Ela foi capturada. Sucumbiu. Choramos e uivamos sua ausência.

Ao longo da história fomos seguidamente roubadas, esbulhadas, queimadas, impingidas a transformar nossos ciclos naturais à força, na mais pura artificialidade, somente para atender aos anseios dogmáticos impostos pela sociedade.

Presa fácil da atividade predatória de nossa cultura, viu-se soterrada no excesso de domesticação, a que nós mulheres fomos ao longo dos séculos obrigadas a nos submeter.

Os glúteos deveriam servir em princípio para sentar, creio eu.

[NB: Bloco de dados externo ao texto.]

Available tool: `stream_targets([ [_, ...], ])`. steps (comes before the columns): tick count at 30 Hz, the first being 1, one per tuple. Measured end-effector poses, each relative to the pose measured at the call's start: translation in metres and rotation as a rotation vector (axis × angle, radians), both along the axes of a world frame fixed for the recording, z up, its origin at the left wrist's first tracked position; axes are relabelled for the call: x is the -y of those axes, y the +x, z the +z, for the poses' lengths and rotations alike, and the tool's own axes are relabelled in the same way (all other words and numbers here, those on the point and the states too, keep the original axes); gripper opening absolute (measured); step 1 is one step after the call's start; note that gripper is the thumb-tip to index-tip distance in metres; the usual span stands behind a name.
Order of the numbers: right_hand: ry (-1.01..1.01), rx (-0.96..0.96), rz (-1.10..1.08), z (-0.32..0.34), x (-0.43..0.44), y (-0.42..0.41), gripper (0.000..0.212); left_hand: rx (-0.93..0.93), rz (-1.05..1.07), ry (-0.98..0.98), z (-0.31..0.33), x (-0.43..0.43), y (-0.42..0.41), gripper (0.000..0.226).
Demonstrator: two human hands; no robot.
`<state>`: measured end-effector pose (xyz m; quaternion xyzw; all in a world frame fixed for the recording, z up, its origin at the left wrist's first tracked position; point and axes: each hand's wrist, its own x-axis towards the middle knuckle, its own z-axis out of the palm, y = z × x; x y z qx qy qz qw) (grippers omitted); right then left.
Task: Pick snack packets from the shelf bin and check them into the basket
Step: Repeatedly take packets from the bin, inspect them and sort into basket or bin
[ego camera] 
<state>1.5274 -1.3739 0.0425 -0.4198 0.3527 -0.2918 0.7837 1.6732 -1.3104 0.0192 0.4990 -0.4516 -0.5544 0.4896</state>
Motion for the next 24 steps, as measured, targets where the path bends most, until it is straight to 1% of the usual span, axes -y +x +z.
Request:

Mas dizem os entendidos que também possuem função de sustentação do quadril e colaboração no movimento das pernas.

Somos bípedes, isso deu muita valorização ao monte protuberante na parte traseira de nossa anatomia causando muito furor.

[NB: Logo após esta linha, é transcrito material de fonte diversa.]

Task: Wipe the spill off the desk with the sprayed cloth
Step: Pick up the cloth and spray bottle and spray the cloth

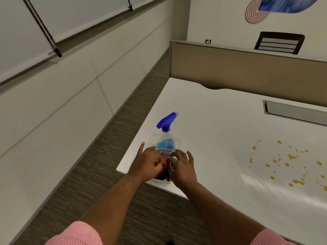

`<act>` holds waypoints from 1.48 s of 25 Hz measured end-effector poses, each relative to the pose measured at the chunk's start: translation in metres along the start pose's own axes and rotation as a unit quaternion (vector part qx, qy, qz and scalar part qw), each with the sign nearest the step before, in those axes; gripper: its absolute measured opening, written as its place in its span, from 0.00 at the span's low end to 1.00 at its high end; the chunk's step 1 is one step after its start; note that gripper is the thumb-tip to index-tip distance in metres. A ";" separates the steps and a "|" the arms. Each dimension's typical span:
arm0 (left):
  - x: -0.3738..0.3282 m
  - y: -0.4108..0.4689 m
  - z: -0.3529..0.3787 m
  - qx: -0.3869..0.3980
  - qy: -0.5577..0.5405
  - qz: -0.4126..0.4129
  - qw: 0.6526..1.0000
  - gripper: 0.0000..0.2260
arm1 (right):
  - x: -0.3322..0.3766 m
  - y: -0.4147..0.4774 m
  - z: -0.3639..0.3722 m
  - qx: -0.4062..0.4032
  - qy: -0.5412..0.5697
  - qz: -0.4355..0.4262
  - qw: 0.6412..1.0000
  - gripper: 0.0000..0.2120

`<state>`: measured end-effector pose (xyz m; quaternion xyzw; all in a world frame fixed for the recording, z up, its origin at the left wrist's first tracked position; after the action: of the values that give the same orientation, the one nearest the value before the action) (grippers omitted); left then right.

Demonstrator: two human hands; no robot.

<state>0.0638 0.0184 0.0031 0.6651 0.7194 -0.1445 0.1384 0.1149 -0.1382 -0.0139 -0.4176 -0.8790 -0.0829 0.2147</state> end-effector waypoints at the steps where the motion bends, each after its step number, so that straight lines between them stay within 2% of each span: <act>1: -0.003 -0.001 -0.006 -0.006 -0.035 -0.014 0.999 0.14 | 0.002 0.001 -0.003 -0.016 0.018 -0.009 1.000 0.12; 3: -0.010 -0.004 -0.017 0.004 -0.141 -0.076 0.987 0.23 | 0.008 0.006 -0.008 -0.025 0.062 -0.010 0.998 0.10; 6: -0.017 -0.004 -0.026 0.006 -0.260 -0.117 0.959 0.34 | 0.019 0.011 -0.015 0.001 0.168 0.054 0.984 0.12; 8: -0.018 -0.002 -0.032 0.001 -0.316 -0.130 0.940 0.38 | 0.024 0.014 -0.019 0.010 0.209 0.076 0.975 0.11; 11: -0.022 0.000 -0.040 -0.004 -0.372 -0.137 0.918 0.39 | 0.029 0.016 -0.029 -0.005 0.202 0.068 0.977 0.11; 18: -0.014 -0.001 -0.042 -0.031 -0.399 -0.153 0.904 0.41 | 0.028 0.014 -0.039 -0.027 0.202 0.076 0.976 0.18; 22: -0.005 0.000 -0.045 -0.054 -0.392 -0.168 0.903 0.41 | 0.017 0.025 -0.051 -0.124 0.205 0.099 0.966 0.35; 24: -0.003 0.001 -0.047 -0.059 -0.396 -0.172 0.900 0.42 | 0.020 0.038 -0.058 -0.143 0.200 0.095 0.965 0.43; 26: -0.002 0.002 -0.049 -0.060 -0.400 -0.173 0.898 0.42 | 0.029 0.052 -0.064 -0.154 0.218 0.099 0.959 0.46; 32: -0.004 0.001 -0.066 -0.067 -0.396 -0.163 0.901 0.41 | 0.045 0.078 -0.068 -0.171 0.278 0.124 0.937 0.37; 37: -0.005 0.004 -0.087 -0.080 -0.389 -0.140 0.907 0.41 | 0.050 0.077 -0.078 -0.185 0.312 0.094 0.927 0.32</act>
<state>0.0679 0.0483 0.0854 0.4354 0.7034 -0.3518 0.4380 0.1702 -0.0792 0.0755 -0.4838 -0.6932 -0.3495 0.4041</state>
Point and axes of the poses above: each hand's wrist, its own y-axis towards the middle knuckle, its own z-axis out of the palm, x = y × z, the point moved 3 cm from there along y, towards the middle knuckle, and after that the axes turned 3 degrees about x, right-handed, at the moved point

Foi assim com Sarah Baartman, mulher negra, cruelmente vilipendiada e explorada por conta de suas nádegas.


O aviltamento de Sarah não morreu. Continua vivo na objetificação e estereotipação da mulher em nosso mundo. Digo mulher, e não fêmea, pois esta em sua concepção biológica natural consegue, em geral, fugir da caça devastadora a que estão submetidas suas companheiras em espécie. Imagino.

A mulher velha é relegada ao ostracismo. Esta nem precisa de glúteos, segundos os mandamentos vigentes. Nem se fala dela. É assunto que deve ser esquecido e devidamente arquivado. Imaginar uma mulher velha nua então – pecado mortal.

Assisto a todo este episódio com o olhar de quem está menos preocupada com a prisão do colaborador de estereótipos, e mais com a mensagem subliminar do por que precisamos de glúteos grandes, peitos grandes, boca grande, tudo grande.

Aqui nem é a Mauritânia.

Afinal, a quem interessa o culto à bunda grande? À humanidade infringente. À sociedade aparente. Ao meu gosto esteta. Ao incremento da minha vida sexual. Aos meus devaneios narcisistas projetados no espelho do teto do quarto do motel. À felicidade intrínseca de no futuro me enxergar velha, com tudo caído, mas de glúteos duros.

Conjecturas na evanescência da vida. Tão somente.

Mas ainda assim prefiro comer a maçã da Iduna a levar injeção na bunda.